Realizing the tremendous sentimental value that the watches hold to Maissner, Niki promises to bring back the other missing watch from the set, which once belonged to the maestro’s grandfather, in exchange for the promise that he would not involve the law. Since Maissner is thoroughly convinced by Ruthie, and is overall a forgiving man, he agrees to the deal, and also takes Ruthie under his wing like he had initially planned, after being convinced that she had nothing to do with the crime. Niki visits Uri’s hideout, realizes that the man now considers the Rolex watch to be his own, and requests him to return it. Since Uri and his men are Israelis, they immediately consider it bad luck to keep an object with a connection to the Holocaust, and so Uri does ultimately return the watch, but not before beating Niki up out of anger. Thus, Niki is able to return the watch to Maissner and bring an end to the matter.

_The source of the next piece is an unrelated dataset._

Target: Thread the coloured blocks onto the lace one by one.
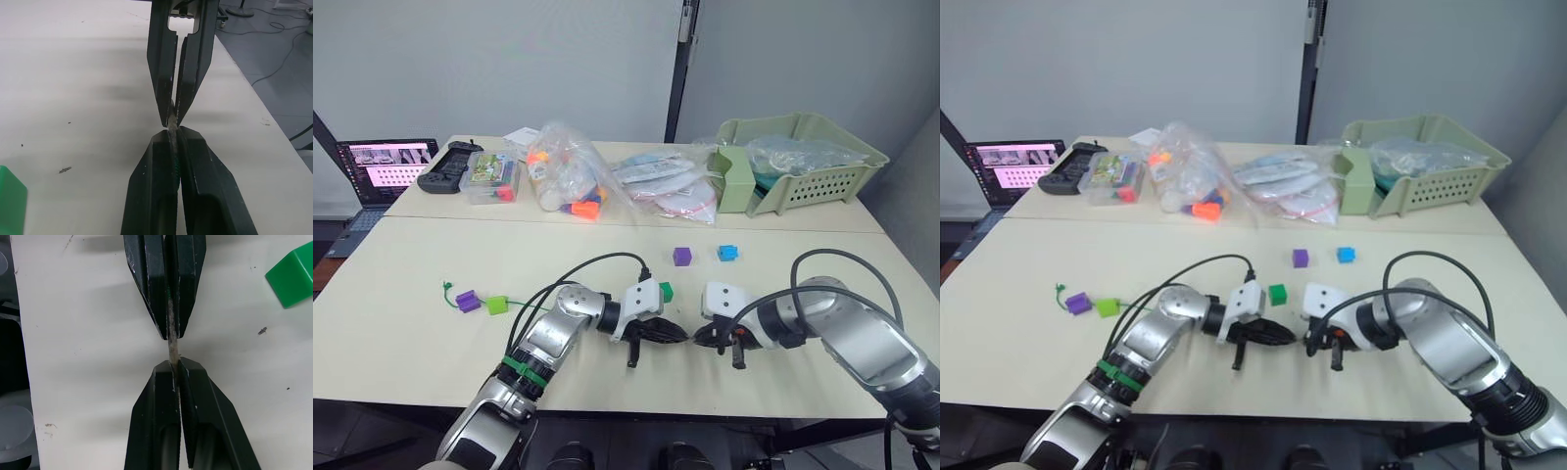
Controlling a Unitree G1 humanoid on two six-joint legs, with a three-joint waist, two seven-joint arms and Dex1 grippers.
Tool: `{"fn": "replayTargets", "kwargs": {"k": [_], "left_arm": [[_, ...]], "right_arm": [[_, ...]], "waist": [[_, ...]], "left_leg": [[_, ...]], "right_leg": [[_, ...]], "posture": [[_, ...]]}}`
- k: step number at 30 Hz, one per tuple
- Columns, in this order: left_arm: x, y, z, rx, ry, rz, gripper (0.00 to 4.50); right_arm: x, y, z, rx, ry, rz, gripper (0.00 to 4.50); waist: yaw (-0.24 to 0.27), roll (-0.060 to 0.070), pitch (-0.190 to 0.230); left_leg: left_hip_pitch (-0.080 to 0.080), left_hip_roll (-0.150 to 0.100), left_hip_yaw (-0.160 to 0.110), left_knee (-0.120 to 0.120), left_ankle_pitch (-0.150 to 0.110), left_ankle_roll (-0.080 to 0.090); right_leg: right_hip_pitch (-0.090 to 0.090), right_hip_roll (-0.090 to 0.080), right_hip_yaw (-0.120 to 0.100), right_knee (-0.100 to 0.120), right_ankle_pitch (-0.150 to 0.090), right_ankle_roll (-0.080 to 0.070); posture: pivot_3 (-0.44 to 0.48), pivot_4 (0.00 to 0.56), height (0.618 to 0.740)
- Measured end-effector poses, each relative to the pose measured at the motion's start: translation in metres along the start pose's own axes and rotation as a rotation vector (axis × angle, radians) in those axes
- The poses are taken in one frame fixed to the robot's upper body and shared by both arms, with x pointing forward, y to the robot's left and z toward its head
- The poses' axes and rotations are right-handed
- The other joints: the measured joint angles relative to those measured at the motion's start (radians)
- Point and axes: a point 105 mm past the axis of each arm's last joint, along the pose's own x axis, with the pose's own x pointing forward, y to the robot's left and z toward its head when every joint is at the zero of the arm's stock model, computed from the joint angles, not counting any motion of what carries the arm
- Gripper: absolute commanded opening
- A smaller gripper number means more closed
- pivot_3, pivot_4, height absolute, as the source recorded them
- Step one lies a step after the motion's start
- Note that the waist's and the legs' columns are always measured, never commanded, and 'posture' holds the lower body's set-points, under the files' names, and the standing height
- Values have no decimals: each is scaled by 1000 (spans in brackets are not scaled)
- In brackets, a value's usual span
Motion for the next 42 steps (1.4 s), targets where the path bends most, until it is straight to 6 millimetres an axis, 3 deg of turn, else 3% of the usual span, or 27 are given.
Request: {"fn": "replayTargets", "kwargs": {"k": [7, 14, 20, 26, 30, 34, 42], "left_arm": [[1, 0, 0, 0, -3, -2, 29], [2, -1, 1, 0, -6, -10, 0], [-8, -3, -10, -29, 13, 15, 0], [-12, -1, -9, -41, 1, 34, 0], [-17, 0, -8, -47, -5, 45, 0], [-25, 1, -12, -66, -8, 67, 0], [-25, 2, -3, -98, -52, 89, 0]], "right_arm": [[-1, 1, 0, 2, 4, -2, 0], [-11, 2, 0, 44, -22, -23, 2379], [-39, -3, -13, 189, -100, -145, 4421], [-60, -17, -13, 395, -365, -345, 4470], [-66, -30, -30, 474, -406, -515, 4470], [-56, -58, -51, 586, -472, -718, 4470], [-41, -117, -46, 641, -504, -901, 4470]], "waist": [[-1, 0, 0], [4, 0, 0], [5, 0, 0], [8, 0, 0], [7, 0, 0], [-2, 1, -1], [-4, 1, -1]], "left_leg": [[0, 0, 0, 0, 0, 0], [0, 0, 0, 0, 0, 0], [0, 0, -1, 0, 0, 0], [0, 0, -1, 0, 0, 0], [1, 0, -1, 0, 0, 0], [1, 0, 0, -1, 0, 0], [1, 0, 0, -1, 0, 0]], "right_leg": [[0, 0, 0, 0, 0, 0], [0, 0, 0, 0, 0, 0], [0, 0, 0, -1, 0, 0], [1, 0, 0, -1, 0, 0], [1, 0, 1, -1, 0, 0], [1, 0, 2, 0, 0, 0], [1, 1, 2, 0, 0, 0]], "posture": [[0, 150, 732], [0, 150, 732], [0, 150, 732], [0, 150, 732], [0, 150, 732], [0, 150, 732], [0, 150, 732]]}}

Why does Niki finally play the piano in the end?

Throughout Tuner, Niki is mostly a stoic character, who hardly expresses his feelings, and almost never shows any extreme reaction, even to the most shocking or volatile situations. But when he breaks into playing the piano at Maissner’s house in the last scene, it comes off as a moment of extreme expression for him, almost as if it’s a visualization of him actually breaking down emotionally. Niki had had to give up a bright career in music because of his hyperacusis, and now, Uri’s assault on him leaves him partially deaf. On the one hand, the situation is freeing for him, since he can no longer hear the machinery inside safes and break into them, meaning that he is no longer of any use to Uri or other criminals. Having wanted to quit the criminal life for some time now, he is no longer under the pressure of being forced into committing crimes. But on the other hand, Niki has lost his hearing partly, meaning that he will be further detached from music. While playing the piano earlier hurt his ears because of hyperacusis, Niki can now play the piano freely, from memory, but will still not be able to enjoy it. The only positive seems to be his confident statement at the end of this spontaneous performance, about the piano being off-tune, which confirms that he still has his sense of pitch and tune intact.

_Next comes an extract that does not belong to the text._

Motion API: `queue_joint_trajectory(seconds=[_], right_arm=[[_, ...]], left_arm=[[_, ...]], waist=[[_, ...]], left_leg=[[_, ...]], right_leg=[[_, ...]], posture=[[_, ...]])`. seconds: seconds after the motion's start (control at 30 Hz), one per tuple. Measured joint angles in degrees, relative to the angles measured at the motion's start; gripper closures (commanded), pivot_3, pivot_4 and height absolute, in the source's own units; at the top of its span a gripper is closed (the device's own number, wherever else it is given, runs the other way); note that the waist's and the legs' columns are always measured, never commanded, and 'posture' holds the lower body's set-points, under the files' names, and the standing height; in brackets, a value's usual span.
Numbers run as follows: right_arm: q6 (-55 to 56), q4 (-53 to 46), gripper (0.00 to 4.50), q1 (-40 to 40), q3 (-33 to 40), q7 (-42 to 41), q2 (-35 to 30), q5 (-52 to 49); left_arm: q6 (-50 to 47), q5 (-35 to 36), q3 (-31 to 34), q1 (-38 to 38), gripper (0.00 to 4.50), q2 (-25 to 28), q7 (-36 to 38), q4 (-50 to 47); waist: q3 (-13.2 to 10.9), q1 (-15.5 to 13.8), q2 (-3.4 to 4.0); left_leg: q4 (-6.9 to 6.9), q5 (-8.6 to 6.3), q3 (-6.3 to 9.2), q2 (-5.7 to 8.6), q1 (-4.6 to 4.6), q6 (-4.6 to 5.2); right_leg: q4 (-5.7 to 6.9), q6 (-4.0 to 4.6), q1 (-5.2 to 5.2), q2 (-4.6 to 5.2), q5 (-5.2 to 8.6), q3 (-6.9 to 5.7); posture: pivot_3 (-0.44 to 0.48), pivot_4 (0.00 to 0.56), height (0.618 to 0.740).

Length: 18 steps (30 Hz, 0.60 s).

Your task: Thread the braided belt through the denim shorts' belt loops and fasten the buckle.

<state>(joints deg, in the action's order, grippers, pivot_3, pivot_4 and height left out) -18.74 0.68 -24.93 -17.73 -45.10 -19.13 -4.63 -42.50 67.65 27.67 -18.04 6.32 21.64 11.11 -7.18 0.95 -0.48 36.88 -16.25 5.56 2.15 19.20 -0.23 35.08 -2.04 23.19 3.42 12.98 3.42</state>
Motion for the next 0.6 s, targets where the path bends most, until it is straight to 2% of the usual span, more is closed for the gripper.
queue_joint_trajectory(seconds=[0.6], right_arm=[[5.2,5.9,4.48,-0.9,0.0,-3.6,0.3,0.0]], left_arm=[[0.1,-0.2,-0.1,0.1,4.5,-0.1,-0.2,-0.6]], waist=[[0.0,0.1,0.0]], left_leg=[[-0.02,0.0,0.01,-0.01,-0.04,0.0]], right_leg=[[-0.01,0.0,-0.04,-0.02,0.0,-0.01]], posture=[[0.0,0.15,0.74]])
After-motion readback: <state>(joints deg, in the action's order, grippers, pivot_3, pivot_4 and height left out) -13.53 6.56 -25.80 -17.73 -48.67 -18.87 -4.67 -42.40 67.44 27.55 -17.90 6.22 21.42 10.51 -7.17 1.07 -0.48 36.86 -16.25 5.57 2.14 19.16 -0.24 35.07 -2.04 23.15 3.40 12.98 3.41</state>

Do Niki and Ruthie get back together?

Tuner’s ending does not provide any answers to whether Niki and Ruthie get back together, but it seems like an almost impossible reunion now. To begin with, Ruthie has finally gotten the chance to work for her favorite maestro, and will definitely not be willing to part ways from him. But Maissner understandably cannot trust Ruthie if she is still in touch with Niki, with the latter having already stolen from him. But more importantly, Niki and Ruthie’s relationship was already on the brink of ending before all this, because of the vast differences between them. Ruthie could never understand Niki’s pain of having had to leave music, and she saw him only as a tuner who lived day-to-day, without any big goal or ambition. She was unaware of how Niki had dreamed big, completely lost out because of his ailment, and therefore had turned so bitter in life. It was Niki who was to blame for this misunderstanding, for he did not share much with his girlfriend, or anyone else, and so his closed-off nature was considered to be a symptom of disinterest. Ultimately, Niki and Ruthie must not have gotten back together, for their romance was meant to be short-lived anyway.